Intitulé « Voici pourquoi nous mourrons : les violations des droits humains dans le commerce globalisé du cobalt en RDC » [1], le document présente les témoignages recueillis sur place en avril et mai 2015. « Nous avons tous des problèmes aux poumons, et mal partout dans notre corps », rapporte Joséphine, 33 ans, mère de cinq enfants. Les enquêteurs ont rencontré une petite centaine de mineurs, dont plusieurs enfants. Ils sont plusieurs milliers à trimer 12 heures par jour, pour gagner un ou deux dollars [2]. Certains enfants trient le cobalt, en surface. D’autres descendent dans les boyaux sans air et sans lumières, parfois pendant 24 heures d’affilée. Vivre et travailler dans le secteur des mines expose en plus les enfants à la violence des adultes : nombre d’entre eux rapportent avoir été frappés. Il y a aussi des violences sexuelles, qui concernent également les femmes.
Apple, Samsung, Microsoft, Sony et Volkswagen interpellés
Qui achète le cobalt de RDC ? D’après le rapport d’Amnesty international et Afrewatch, le principal client des marchés congolais est une entreprise chinoise, la Congo Dongfang Mining (CDM), filiale détenue à 100 % par le géant chinois de l’exploitation minière Zhejiang Huayou Cobalt Ltd (Huayou Cobalt). La multinationale fournit ensuite le cobalt « à trois fabricants de composants de batteries lithium-ion », en Chine et en Corée du Sud [3]. « Ces trois fabricants ont acheté pour plus de 85 millions d’euros de cobalt à Huayou Cobalt en 2013. À leur tour, ceux-ci vendent leurs composants à des fabricants de batteries qui affirment fournir des entreprises du secteur de la technologie et de l’automobile, notamment Apple, Microsoft, Samsung, Sony, Daimler et Volkswagen », décrit le rapport. Contactées par les ONG, certaines de ces entreprises ne savent même pas d’où vient le cobalt dont elles se servent. Elles semblent se désintéresser des conditions dans lesquelles le matériau est extrait [4].
« En raison des risques pour la santé et la sécurité, l’extraction minière est l’une des pires formes de travail des enfants. Comment des entreprises dont les profits à l’échelle mondiale se montent à 125 milliards de dollars (115 milliards d’euros) osent-elles affirmer qu’elles sont incapables de vérifier d’où proviennent des minerais essentiels à leur production ? », s’insurge Mark Dummett, spécialiste de la responsabilité des entreprises en matière de droits humains à Amnesty International.« Des millions de personnes bénéficient des avantages des nouvelles technologies, sans se préoccuper de la manière dont elles sont fabriquées. Il est temps que les grandes marques assument leur part de responsabilité dans l’extraction des matières premières qui rendent leurs produits si lucratifs. »

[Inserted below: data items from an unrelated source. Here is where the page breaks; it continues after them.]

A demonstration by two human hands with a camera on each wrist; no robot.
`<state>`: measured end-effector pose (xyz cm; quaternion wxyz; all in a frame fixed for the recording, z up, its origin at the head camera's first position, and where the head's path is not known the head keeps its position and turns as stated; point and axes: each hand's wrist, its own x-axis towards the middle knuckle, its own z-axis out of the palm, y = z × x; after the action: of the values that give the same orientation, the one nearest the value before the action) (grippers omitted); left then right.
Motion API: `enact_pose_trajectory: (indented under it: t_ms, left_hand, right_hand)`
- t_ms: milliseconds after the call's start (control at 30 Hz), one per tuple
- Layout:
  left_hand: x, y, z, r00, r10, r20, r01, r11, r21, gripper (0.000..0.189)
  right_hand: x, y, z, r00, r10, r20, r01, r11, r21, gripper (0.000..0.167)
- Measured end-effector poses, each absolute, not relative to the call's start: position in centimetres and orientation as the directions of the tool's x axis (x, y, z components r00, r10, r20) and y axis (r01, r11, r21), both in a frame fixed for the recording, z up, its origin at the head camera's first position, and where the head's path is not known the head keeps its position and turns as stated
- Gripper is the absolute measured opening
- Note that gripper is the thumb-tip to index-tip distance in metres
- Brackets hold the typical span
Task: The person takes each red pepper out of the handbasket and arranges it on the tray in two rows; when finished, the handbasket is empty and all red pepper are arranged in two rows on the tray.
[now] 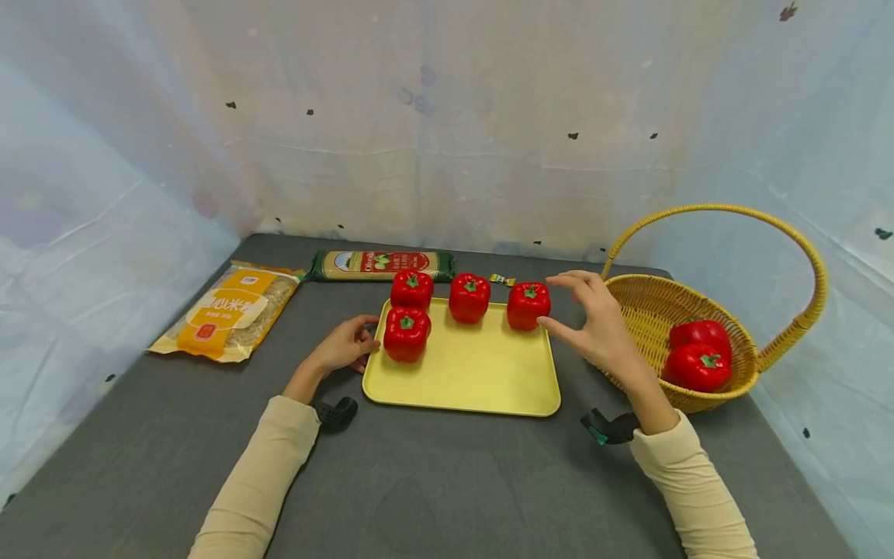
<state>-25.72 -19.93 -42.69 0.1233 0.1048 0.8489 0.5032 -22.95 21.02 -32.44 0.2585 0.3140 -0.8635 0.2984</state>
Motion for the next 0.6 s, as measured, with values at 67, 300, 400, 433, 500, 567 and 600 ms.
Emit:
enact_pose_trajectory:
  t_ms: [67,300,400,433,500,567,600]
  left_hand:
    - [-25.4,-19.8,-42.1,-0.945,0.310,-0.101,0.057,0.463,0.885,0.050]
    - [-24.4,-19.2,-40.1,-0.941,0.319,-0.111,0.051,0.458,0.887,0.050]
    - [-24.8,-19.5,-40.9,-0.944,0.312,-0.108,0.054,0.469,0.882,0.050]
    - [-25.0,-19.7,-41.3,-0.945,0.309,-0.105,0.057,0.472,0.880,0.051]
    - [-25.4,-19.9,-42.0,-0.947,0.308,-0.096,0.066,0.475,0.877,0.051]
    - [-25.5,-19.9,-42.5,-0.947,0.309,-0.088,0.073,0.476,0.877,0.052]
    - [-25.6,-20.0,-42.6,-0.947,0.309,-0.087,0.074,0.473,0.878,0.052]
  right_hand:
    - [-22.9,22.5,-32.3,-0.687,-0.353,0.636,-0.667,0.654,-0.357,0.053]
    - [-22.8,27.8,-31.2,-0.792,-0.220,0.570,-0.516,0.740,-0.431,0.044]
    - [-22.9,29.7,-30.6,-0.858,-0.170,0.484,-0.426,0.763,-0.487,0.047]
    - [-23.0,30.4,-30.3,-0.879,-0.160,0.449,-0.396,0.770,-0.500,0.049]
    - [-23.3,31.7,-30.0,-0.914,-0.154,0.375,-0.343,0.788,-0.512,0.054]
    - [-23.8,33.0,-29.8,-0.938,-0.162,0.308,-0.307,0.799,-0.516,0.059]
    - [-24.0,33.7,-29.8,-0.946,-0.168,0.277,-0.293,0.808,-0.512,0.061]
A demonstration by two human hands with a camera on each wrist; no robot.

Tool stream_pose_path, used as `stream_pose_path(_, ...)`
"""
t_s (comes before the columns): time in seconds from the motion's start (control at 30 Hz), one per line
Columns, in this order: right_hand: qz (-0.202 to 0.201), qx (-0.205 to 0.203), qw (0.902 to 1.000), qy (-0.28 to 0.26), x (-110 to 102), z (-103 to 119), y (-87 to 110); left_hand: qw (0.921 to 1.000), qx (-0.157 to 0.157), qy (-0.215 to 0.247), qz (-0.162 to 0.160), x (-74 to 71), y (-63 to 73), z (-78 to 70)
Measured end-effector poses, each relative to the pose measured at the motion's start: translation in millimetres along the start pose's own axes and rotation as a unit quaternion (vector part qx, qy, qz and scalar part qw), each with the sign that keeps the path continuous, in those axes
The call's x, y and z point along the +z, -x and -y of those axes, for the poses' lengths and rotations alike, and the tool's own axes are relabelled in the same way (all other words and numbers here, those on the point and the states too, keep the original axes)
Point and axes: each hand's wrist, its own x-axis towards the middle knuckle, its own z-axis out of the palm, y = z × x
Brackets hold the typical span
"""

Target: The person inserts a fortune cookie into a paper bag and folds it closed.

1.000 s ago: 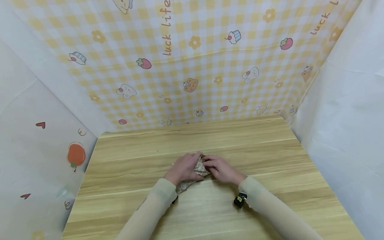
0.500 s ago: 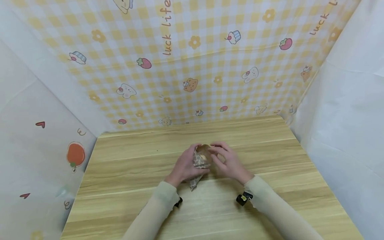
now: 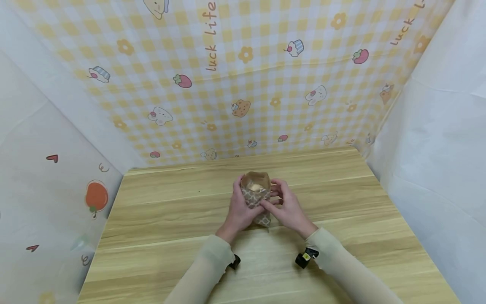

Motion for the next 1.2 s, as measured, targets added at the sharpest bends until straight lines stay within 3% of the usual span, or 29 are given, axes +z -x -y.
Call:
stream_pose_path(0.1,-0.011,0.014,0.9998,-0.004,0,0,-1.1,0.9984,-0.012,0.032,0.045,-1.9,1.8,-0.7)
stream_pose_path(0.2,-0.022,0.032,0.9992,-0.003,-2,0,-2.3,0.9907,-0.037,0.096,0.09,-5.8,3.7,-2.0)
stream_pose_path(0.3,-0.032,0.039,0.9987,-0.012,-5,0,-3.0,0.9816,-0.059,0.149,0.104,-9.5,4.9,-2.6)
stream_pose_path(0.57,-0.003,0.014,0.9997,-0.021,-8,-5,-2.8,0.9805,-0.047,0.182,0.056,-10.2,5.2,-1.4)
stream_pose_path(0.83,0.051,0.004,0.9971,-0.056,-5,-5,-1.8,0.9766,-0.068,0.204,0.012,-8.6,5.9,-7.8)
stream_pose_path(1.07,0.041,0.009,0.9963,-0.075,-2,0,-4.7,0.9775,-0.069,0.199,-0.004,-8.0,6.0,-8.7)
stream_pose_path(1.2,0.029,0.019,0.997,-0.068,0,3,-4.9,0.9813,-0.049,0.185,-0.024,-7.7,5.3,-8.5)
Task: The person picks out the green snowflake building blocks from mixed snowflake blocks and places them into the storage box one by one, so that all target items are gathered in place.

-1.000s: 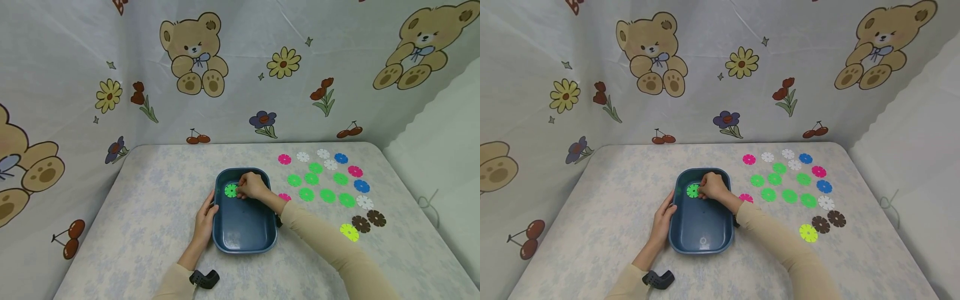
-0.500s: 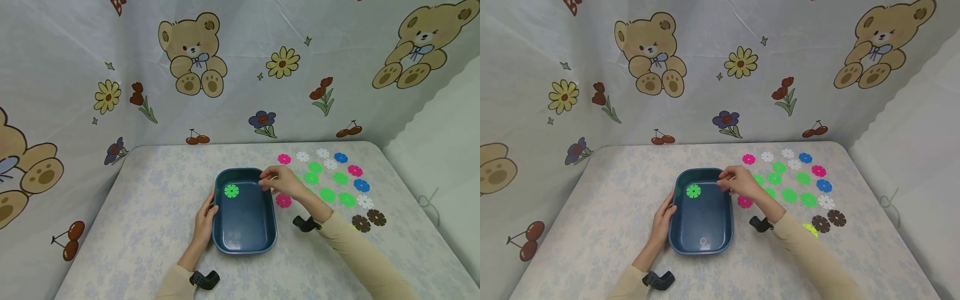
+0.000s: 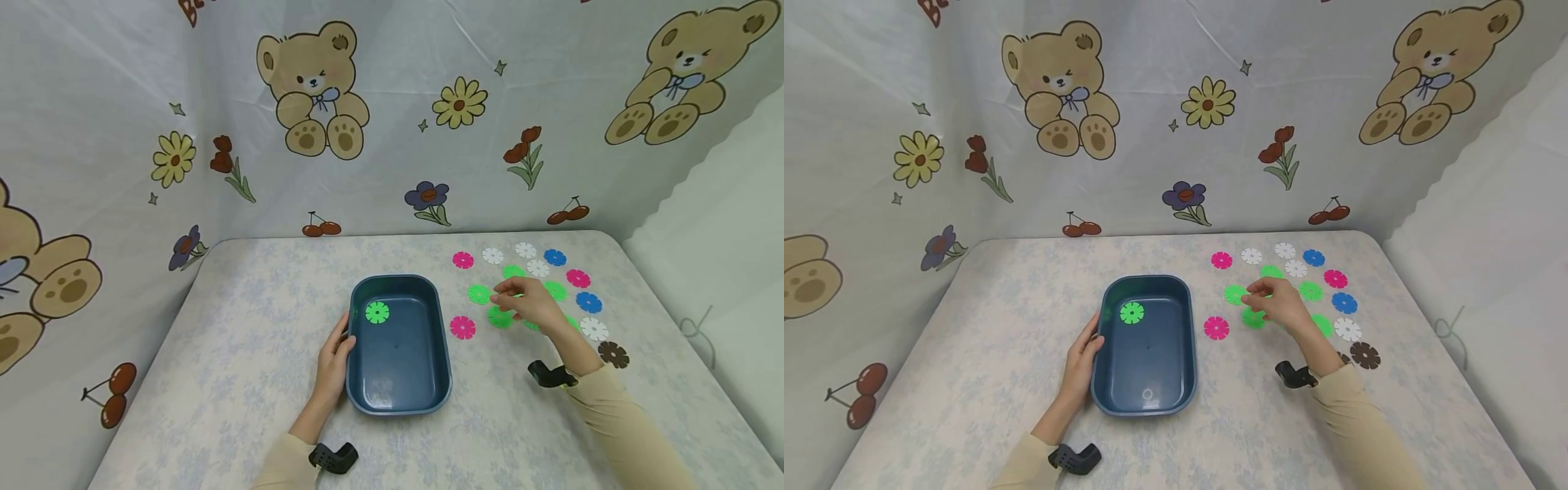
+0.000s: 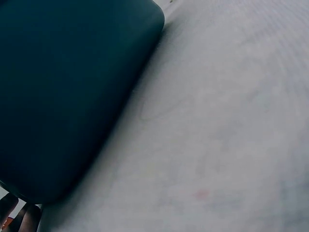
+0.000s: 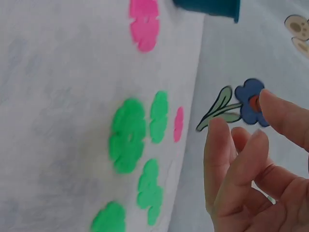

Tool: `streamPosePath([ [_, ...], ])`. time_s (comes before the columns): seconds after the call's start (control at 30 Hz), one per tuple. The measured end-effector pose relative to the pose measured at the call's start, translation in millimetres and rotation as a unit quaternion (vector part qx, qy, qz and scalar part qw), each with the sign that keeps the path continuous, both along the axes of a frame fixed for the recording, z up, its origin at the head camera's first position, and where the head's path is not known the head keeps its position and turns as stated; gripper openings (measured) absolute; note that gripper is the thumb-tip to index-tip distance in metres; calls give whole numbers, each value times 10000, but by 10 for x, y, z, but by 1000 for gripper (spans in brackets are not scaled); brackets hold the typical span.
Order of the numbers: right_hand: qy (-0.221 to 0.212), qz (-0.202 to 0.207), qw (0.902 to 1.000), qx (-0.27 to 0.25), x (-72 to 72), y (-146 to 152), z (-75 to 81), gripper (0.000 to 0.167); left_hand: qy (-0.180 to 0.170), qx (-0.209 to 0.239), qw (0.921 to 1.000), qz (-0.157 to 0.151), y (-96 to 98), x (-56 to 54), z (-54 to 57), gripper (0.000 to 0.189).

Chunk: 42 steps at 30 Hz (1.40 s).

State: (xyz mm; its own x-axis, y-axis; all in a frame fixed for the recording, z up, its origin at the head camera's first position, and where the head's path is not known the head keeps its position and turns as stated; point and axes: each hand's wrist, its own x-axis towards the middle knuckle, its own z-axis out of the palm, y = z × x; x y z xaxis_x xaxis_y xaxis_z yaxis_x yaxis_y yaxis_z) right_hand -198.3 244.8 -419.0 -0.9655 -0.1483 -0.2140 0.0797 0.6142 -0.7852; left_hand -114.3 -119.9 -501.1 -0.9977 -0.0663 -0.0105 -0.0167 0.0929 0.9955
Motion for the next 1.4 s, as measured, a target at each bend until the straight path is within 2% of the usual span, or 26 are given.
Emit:
streamPosePath([
  [0.47, -259, -438, 9968, 620, -16, 191, -294, 44, 64, 103, 9999, -34, -5, -6, -20, 50],
  [0.7, -406, -592, 9939, 842, -15, 182, -333, 49, 26, 127, 9999, -43, -7, -5, -19, 50],
  [1.03, -268, -440, 9855, 1615, -69, 121, -409, 51, 12, 103, 9999, -16, -17, -10, -28, 50],
  [1.2, -292, -390, 9844, 1689, -88, 95, -424, 47, 71, 45, 10000, 10, -17, -10, -31, 51],
  [1.4, -222, -349, 9871, 1547, -92, 119, -414, 43, 118, 159, 9998, -47, -18, -6, -29, 51],
])
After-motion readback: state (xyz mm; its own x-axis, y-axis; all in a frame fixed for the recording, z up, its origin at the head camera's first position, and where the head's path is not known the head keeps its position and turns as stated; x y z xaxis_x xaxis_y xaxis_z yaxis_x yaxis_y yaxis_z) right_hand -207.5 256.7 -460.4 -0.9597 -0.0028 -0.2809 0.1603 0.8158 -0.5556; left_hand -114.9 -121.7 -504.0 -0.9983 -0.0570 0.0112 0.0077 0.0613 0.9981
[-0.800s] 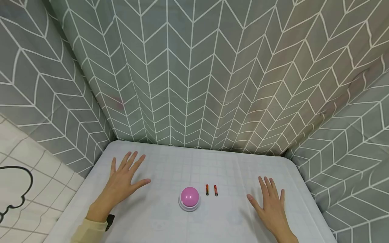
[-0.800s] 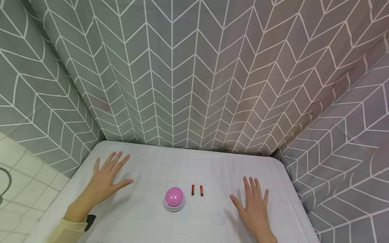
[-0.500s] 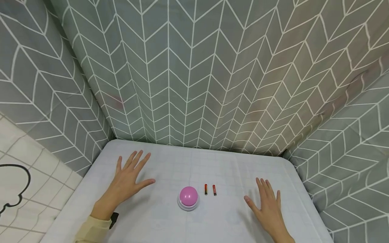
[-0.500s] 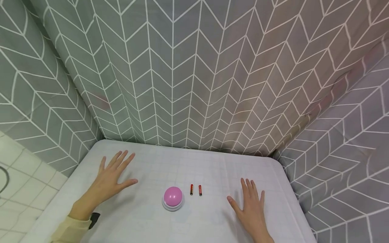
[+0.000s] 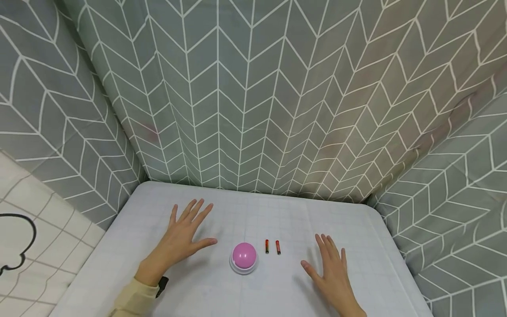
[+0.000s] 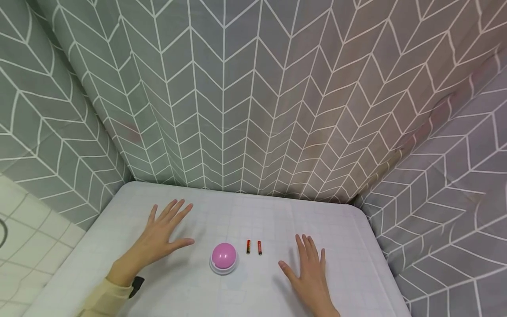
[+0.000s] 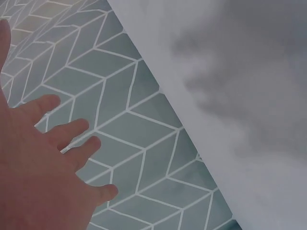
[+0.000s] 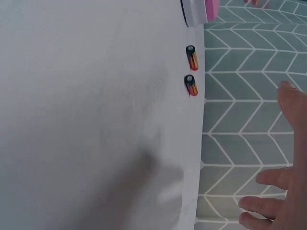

Amnesty International et Afrewatch demandent aux multinationales qui intègrent des batteries lithium-ion dans leurs produits, d’enquêter pour déterminer si le cobalt est extrait dans des conditions dangereuses ou en recourant au travail des enfants, et de renforcer la transparence quant à leurs fournisseurs. « Les entreprises ne doivent pas se contenter d’interrompre une relation commerciale avec un fournisseur ou de décréter un embargo sur le cobalt de la RDC parce que des risques en termes de droits humains sont identifiés dans la chaîne d’approvisionnement, précise Mark Dummett. Elles doivent agir en vue de remédier aux souffrances endurées par les victimes d’atteintes aux droits humains. »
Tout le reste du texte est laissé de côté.